Die Gründe für die Treuhandlösung erklärte das Bundeswirtschaftsministerium am Samstag auf dpa-Anfrage so: „In den vergangenen Monaten hat die Mineralölwirtschaft im engen Austausch mit dem Bundesministerium für Wirtschaft und Klimaschutz Schritte eingeleitet, die Lieferbeziehungen mit Russland zu beenden.“ So habe man den Anteil von Importen aus Russland an den Rohöleinfuhren nach Deutschland bereits von 35 Prozent im Jahr 2021 auf rund 23 Prozent (Stand: Juli 2022) reduziert.

„Die Mineralölunternehmen sind in der Lage, mit einem gewissen Vorlauf ihren Bedarf zu 100 Prozent ohne russisches Rohöl abzudecken – alle außer Rosneft“, heißt es weiter in der Stellungnahme. Rosneft habe bis zuletzt Rohöl aus Russland importiert und einen Anteil von 12 Prozent am deutschen Rohölmarkt. „Für die 12 Prozent von Rosneft musste eine Lösung gefunden werden. Dies ist mit der Treuhandschaft passiert“, erklärte das Ministerium.

Dass Deutschland auf Dauer ohne russisches Öl auskommen muss, ist längst beschlossen. Am 1. Jänner greift ein EU-Öl-Embargo gegen Russland. Darauf ist die Raffinerie in Leuna – im Gegensatz zum PCK Schwedt – gut vorbereitet, wie Kanzler Scholz am Samstag im DLF noch einmal verdeutlichte: „Und für Leuna, wo wir auch Unterstützungsmaßnahmen organisieren für die Weiterentwicklung des ökonomischen Umfeldes, ist das etwas einfacher, weil das Unternehmen, das diesen Standort betreibt, schon sehr frühzeitig dafür gesorgt hat, dass es seine Importe über Polen organisieren kann.“ In Schwedt sorge der Bund nun über hohe Investitionen für neue Importmöglichkeiten.

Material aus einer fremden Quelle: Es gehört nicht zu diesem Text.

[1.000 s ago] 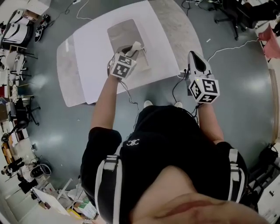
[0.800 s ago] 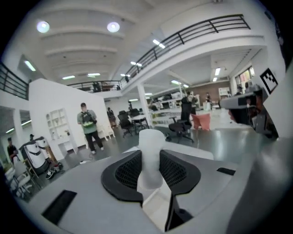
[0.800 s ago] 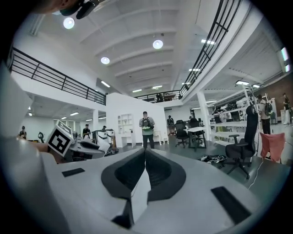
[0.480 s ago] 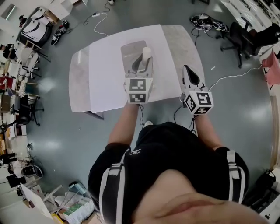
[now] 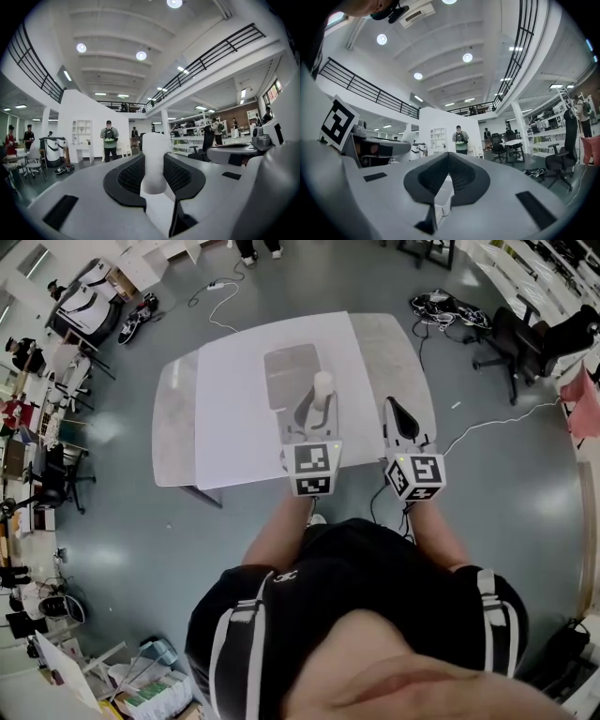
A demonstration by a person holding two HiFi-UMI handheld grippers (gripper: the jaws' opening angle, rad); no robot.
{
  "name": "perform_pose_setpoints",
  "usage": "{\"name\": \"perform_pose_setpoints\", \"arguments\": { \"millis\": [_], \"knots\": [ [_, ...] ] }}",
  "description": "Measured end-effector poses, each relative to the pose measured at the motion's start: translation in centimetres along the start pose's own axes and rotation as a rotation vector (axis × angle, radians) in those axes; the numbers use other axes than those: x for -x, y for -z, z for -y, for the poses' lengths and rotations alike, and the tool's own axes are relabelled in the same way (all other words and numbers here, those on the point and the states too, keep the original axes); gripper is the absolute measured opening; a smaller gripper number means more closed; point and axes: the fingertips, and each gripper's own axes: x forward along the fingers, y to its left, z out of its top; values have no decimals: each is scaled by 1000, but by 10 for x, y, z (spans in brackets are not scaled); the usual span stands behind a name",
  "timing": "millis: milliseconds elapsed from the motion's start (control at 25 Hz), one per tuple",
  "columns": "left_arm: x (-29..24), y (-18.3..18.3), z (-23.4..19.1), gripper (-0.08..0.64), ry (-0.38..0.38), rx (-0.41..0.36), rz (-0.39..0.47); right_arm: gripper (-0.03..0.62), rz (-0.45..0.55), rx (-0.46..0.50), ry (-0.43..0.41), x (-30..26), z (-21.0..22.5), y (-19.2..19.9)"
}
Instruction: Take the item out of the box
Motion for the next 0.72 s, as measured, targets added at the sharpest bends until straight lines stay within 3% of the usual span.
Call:
{"name": "perform_pose_setpoints", "arguments": {
  "millis": [360,720],
  "knots": [
    [11,17,12,126,66,16,-23,12,0,-8,39,12,-2,7],
    [13,23,14,127,78,50,-32,12,-14,-18,69,21,7,16]
  ]
}}
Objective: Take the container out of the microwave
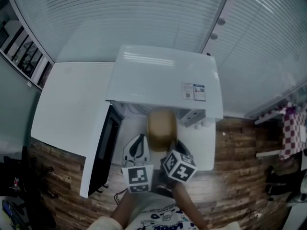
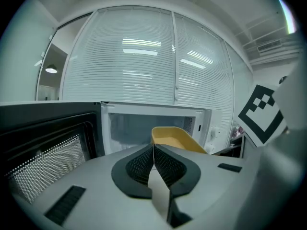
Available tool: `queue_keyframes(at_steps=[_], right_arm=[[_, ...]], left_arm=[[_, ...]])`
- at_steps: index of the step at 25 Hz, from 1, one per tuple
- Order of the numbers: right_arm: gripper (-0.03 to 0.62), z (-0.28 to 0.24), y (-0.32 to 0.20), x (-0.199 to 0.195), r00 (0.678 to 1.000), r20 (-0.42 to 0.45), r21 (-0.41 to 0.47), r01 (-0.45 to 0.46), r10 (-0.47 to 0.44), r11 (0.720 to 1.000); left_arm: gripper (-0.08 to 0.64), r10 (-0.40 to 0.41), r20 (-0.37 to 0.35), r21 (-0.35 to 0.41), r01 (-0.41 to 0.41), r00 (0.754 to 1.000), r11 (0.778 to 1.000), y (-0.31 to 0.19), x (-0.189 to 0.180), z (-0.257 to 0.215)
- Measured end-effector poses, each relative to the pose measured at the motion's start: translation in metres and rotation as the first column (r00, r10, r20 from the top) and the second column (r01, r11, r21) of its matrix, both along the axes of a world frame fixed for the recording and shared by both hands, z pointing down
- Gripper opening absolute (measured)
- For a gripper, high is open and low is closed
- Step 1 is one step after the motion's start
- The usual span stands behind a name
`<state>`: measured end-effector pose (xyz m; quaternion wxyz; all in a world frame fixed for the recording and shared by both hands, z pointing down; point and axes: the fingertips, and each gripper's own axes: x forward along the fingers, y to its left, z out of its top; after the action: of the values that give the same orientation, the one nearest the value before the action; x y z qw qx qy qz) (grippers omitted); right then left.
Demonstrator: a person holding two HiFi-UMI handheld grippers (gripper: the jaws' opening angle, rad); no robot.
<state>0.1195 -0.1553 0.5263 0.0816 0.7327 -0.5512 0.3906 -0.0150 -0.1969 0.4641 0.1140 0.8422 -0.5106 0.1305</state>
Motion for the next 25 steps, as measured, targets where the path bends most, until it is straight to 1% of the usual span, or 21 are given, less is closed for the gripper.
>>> queue_keyframes(at_steps=[6, 16, 25], right_arm=[[0.037, -0.005, 0.035, 0.008, 1.0, -0.004, 0.013, -0.009, 0.009, 1.0], [0.037, -0.005, 0.103, 0.008, 1.0, 0.007, 0.017, -0.014, 0.014, 1.0], [0.037, -0.016, 0.139, 0.004, 1.0, 0.005, 0.031, -0.002, 0.001, 1.0]], left_arm=[[0.044, -0.004, 0.001, 0.015, 0.004, 1.0, 1.0, 0.031, 0.003, -0.005], [0.044, -0.014, 0.019, 0.039, 0.013, 1.0, 0.999, 0.1, 0.0, -0.01], [0.044, -0.029, 0.02, 0.076, 0.028, 0.999, 0.997, 0.146, -0.008, -0.023]])
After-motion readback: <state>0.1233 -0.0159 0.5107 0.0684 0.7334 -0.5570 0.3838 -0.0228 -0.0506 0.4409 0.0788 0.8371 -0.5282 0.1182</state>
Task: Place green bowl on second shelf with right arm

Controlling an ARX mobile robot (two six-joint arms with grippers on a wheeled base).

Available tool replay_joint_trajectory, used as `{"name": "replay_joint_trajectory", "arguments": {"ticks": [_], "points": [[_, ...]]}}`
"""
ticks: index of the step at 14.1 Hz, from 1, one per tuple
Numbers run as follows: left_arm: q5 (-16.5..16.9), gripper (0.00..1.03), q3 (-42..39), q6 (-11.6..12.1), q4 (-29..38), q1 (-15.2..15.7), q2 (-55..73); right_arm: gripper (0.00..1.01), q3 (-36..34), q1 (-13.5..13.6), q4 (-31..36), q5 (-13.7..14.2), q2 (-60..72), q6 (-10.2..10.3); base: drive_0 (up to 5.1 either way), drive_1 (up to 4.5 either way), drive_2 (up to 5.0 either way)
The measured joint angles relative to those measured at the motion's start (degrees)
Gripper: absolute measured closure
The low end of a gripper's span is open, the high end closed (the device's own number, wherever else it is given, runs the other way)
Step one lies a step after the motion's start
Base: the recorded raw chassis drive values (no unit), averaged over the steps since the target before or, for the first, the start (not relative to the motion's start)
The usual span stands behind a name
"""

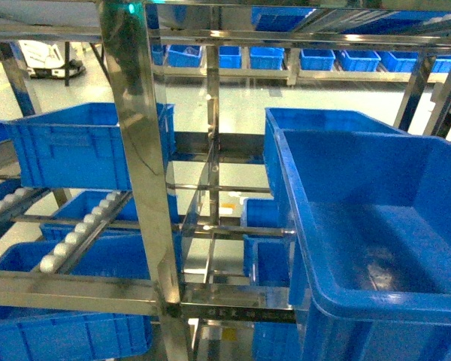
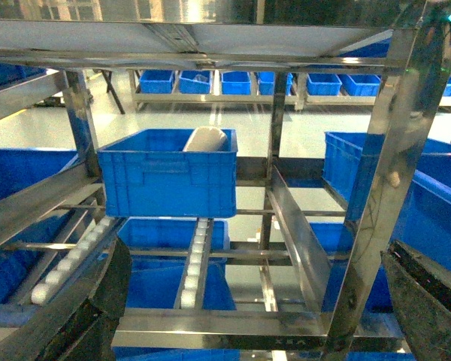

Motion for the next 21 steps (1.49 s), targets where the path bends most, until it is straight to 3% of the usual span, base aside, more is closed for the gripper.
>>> {"name": "replay_joint_trajectory", "arguments": {"ticks": [2,4,7,9,13,16,18,21], "points": [[-0.02,0.05,0.00,-0.02,0.00,0.00,0.00,0.99,0.07,-3.45,6.19,-3.87,7.89,-0.09,0.0,0.00,0.0],[-0.02,0.05,0.00,-0.02,0.00,0.00,0.00,0.99,1.29,-5.25,14.53,-7.61,19.65,-1.01,0.0,0.00,0.0],[0.00,0.05,0.00,0.00,0.00,0.00,0.00,0.99,4.57,-7.52,21.59,-10.14,32.89,-2.73,0.0,0.00,0.0],[0.00,0.05,0.00,0.00,-0.02,0.00,0.00,0.99,4.70,-8.20,21.77,-11.32,38.18,-3.80,0.0,0.00,0.0],[-0.02,0.05,0.00,-0.02,0.00,0.00,0.00,0.99,5.22,-8.17,27.71,-12.76,48.13,-5.14,0.0,0.00,0.0],[0.00,0.05,0.00,-0.02,0.00,0.00,0.00,0.99,9.97,-8.63,29.64,-14.86,59.95,-6.34,0.0,0.00,0.0],[0.00,0.05,0.00,-0.02,-0.02,0.00,0.00,0.99,20.37,-11.30,24.24,-17.84,69.70,-6.32,0.0,0.00,0.0],[-0.02,0.05,0.00,-0.02,0.00,0.00,0.00,0.99,24.68,-12.09,20.39,-19.58,72.83,-6.08,0.0,0.00,0.0]]}}
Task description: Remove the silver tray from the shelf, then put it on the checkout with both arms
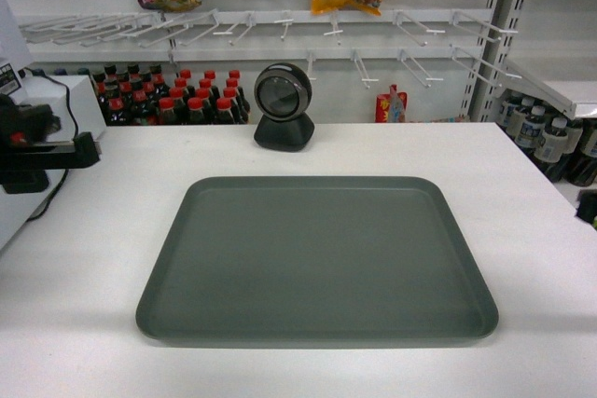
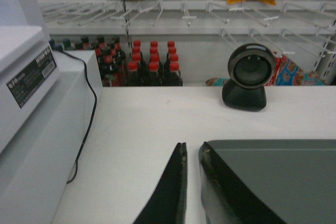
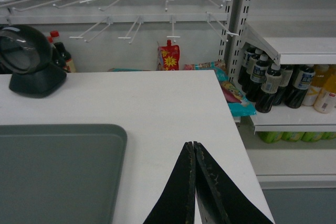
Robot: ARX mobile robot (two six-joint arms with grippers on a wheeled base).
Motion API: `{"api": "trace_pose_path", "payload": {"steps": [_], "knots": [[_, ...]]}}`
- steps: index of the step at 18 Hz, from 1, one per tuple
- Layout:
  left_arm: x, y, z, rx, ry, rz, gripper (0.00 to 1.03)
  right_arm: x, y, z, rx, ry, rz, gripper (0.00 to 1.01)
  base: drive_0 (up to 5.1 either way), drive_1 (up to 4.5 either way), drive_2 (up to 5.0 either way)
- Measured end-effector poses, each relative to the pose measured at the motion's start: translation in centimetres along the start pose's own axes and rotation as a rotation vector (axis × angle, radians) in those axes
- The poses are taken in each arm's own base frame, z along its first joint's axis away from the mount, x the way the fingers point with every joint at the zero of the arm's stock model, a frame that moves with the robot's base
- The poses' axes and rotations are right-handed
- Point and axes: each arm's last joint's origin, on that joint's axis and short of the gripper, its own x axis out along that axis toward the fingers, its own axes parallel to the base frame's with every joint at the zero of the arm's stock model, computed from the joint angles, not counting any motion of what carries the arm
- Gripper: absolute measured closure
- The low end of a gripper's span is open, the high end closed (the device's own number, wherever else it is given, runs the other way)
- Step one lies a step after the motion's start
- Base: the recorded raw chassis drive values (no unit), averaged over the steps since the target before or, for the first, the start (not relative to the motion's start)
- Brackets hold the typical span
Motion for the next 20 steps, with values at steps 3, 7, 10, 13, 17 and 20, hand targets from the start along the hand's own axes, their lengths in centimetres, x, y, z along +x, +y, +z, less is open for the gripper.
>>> {"api": "trace_pose_path", "payload": {"steps": [3,7,10,13,17,20], "knots": [[-3.6,1.4,1.2,0.011,-0.067,-0.019,1.02,-4.5,-1.4,-0.2,0.005,0.035,-0.005,0.99,0.0,0.0,0.0],[-7.1,2.8,1.0,0.012,-0.059,-0.01,1.02,-8.6,-1.3,2.0,0.005,-0.098,0.0,0.99,0.0,0.0,0.0],[-9.3,4.2,0.5,0.013,-0.04,-0.014,1.02,-10.9,-1.3,2.2,0.004,-0.095,0.0,0.99,0.0,0.0,0.0],[-10.8,4.2,0.6,0.013,-0.043,-0.02,1.02,-12.7,-1.3,3.3,0.005,-0.103,0.001,0.99,0.0,0.0,0.0],[-12.4,4.3,0.6,0.013,-0.046,-0.02,1.02,-14.6,-1.3,3.2,0.005,-0.102,0.001,0.99,0.0,0.0,0.0],[-13.1,4.3,0.9,0.013,-0.063,-0.021,1.02,-15.3,-1.3,3.6,0.005,-0.122,0.002,0.99,0.0,0.0,0.0]]}}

Von Gewerkschaftsseite wurden die Pläne grundsätzlich positiv bewertet. Der zuständige Bezirksleiter der Industriegewerkschaft Bergbau, Chemie, Energie (IG BCE) Rolf Erler, sagte am Samstag im Inforadio des RBB mit Blick auf die Rosneft-Reaktion aber auch, die Treuhandlösung sei mit Unwägbarkeiten verbunden. Auch Scholz hatte bereits am Freitag eingeräumt: „Wir wissen nicht, was jetzt passiert.“

Der Ostbeauftragte der Bundesregierung, Carsten Schneider, hält das Vorgehen für eine gute Lösung. Mit Rosneft habe es am Standort keine Fortschritte mehr gegeben: Geschäftspartner hätten sich zurückgezogen, Rosneft habe andererseits große, brach liegende Areale nicht für andere Investoren freigegeben, sagte der SPD-Politiker dem Redaktionsnetzwerk Deutschland (RND/Samstag). Mit der Entscheidung des Bundes sieht er nun eine Perspektive für Schwedt. „Ich wage sogar die Prognose, dass es in Schwedt in einigen Jahren deutlich mehr Arbeitsplätze als heute geben wird“, sagte er. Auf die Frage, ob er den Mitarbeitern guten Gewissens sagen könne, dass sie eine berufliche Zukunft haben, antwortete der Ostbeauftragte: „Definitiv ja!“.